WORK REQUEST -> Reproduce exactly, and only, the lines below from the one containing "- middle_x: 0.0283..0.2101" through the one containing "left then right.".

DATA SECTION ->
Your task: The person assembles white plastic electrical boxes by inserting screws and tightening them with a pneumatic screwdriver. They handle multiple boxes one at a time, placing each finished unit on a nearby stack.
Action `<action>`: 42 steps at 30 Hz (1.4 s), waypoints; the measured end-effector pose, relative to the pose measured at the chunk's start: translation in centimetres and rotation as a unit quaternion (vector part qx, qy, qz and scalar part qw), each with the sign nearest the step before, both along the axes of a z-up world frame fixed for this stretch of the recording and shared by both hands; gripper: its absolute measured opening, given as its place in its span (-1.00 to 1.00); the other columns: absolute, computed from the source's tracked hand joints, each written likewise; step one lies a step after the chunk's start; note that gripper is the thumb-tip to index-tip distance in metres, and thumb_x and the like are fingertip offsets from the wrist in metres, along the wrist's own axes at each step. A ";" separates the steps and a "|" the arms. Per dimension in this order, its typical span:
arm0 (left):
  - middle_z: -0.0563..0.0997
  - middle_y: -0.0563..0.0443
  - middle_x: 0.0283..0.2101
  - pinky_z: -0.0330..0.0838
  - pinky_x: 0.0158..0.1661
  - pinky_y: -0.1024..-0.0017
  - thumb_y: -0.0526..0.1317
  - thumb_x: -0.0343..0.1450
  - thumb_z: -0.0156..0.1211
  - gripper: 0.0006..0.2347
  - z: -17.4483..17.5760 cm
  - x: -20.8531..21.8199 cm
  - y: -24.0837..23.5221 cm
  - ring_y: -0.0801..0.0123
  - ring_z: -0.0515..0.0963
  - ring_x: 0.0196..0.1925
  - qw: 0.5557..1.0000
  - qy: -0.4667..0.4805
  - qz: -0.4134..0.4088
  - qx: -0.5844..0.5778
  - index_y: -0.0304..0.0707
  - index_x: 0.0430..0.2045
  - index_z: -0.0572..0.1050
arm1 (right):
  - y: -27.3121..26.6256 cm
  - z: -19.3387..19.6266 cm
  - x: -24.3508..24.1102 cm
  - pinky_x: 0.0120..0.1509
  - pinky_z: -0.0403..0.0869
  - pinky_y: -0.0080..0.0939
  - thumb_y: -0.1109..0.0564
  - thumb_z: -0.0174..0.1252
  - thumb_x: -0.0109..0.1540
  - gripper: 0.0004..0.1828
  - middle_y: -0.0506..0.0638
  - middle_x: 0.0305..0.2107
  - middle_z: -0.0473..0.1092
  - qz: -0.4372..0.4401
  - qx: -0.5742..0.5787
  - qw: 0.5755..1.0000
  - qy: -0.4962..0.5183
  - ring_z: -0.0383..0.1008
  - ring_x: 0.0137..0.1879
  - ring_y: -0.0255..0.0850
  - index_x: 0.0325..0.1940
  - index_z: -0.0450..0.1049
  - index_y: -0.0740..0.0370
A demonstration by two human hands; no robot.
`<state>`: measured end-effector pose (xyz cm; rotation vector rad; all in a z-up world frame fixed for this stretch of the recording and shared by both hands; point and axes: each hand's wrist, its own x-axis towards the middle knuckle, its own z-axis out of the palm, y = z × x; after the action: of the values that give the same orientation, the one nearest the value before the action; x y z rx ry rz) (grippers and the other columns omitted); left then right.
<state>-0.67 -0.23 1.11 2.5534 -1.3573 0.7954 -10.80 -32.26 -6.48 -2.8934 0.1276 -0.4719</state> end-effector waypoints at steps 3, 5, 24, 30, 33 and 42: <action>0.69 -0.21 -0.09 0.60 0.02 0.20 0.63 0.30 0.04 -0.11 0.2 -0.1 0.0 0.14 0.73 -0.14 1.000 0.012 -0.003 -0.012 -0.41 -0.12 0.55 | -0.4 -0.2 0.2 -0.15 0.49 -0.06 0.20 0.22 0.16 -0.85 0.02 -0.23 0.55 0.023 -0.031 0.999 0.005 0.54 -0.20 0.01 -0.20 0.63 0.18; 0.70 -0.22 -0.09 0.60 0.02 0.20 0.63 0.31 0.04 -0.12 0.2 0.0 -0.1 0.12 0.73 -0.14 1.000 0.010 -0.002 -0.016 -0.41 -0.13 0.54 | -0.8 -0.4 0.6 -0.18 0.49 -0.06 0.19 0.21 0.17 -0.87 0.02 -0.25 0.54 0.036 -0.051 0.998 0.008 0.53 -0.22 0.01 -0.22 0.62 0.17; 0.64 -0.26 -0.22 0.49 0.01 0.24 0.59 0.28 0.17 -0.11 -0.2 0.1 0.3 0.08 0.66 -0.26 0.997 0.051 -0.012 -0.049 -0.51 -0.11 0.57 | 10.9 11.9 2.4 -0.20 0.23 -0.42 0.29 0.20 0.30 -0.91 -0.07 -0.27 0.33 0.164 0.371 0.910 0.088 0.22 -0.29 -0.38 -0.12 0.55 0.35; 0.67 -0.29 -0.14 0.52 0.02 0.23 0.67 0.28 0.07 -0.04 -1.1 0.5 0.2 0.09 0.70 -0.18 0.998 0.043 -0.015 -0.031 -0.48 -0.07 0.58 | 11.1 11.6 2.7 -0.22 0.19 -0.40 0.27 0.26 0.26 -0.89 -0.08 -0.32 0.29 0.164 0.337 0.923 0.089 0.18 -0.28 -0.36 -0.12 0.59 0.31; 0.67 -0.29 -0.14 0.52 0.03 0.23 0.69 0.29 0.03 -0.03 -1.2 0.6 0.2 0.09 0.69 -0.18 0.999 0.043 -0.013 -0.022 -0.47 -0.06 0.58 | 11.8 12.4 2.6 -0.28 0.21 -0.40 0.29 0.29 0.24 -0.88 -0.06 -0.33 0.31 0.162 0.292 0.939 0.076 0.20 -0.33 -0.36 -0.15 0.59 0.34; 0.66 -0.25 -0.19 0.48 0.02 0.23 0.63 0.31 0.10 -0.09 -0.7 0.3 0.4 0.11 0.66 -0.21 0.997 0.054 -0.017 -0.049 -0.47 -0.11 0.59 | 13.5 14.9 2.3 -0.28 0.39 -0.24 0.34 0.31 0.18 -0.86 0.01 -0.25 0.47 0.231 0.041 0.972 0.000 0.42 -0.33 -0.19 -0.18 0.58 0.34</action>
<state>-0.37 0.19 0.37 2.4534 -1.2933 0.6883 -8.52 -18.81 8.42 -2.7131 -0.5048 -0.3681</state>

SOLUTION FOR THIS TASK ->
  - middle_x: 0.0283..0.2101
  - pinky_z: -0.0330..0.0838
  - pinky_x: 0.0158..0.1661
  - pinky_y: -0.1024..-0.0017
  - thumb_y: -0.0526..0.1317
  - thumb_x: -0.0343..0.1450
  - thumb_z: -0.0156..0.1211
  - gripper: 0.0006..0.2347
  - z: -17.4483..17.5760 cm
  - x: -20.8531..21.8199 cm
  - y: -24.0837..23.5221 cm
  - ring_y: -0.0801..0.0123
  - ring_z: -0.0515..0.0963
  - ring_x: 0.0196..0.1925
  - qw: 0.5557..1.0000
  - qy: -0.4667..0.4805
  - qz: -0.4134..0.4088
  - qx: -0.5844..0.5778
  - index_y: -0.0304..0.0707
  - index_x: 0.0430..0.2045
  - index_z: -0.0572..0.1050
arm1 (right):
  - y: -27.3121..26.6256 cm
  - z: -19.3387..19.6266 cm
  - x: -24.3508..24.1102 cm
  - pinky_x: 0.0120..0.1509
  - pinky_z: -0.0403..0.0869
  - pinky_y: -0.0080..0.0939
  - thumb_y: -0.1109..0.0564
  - thumb_z: -0.0174..0.1252
  - thumb_x: -0.0109..0.1540
  - gripper: 0.0004..0.1828
  - middle_y: -0.0506..0.0638
  - middle_x: 0.0305..0.2107
  - middle_z: -0.0473..0.1092
  - qz: -0.4372..0.4401
  - qx: -0.5742..0.5787
  - qw: 0.5755..1.0000
  - qy: -0.4962..0.5183
  - ring_z: -0.0383..0.1008
  - ring_x: 0.0137..0.1879
  - ring_y: -0.0255..0.0850
  - index_x: 0.0325..0.1940
  - index_z: -0.0450..0.1049
  - index_y: -0.0740..0.0370
A demonstration by two human hands; no robot.
`<state>`: measured end-effector pose (xyz cm; rotation vector rad; all in a z-up world frame fixed for this stretch of the recording and shared by both hands; point and axes: each hand's wrist, its own x-axis towards the middle knuckle, its own z-axis out of the palm, y = z × x; after the action: of the values that give the same orientation, the one nearest the value before the action; x y z rx ry rz) (grippers and the other columns omitted); left then right.

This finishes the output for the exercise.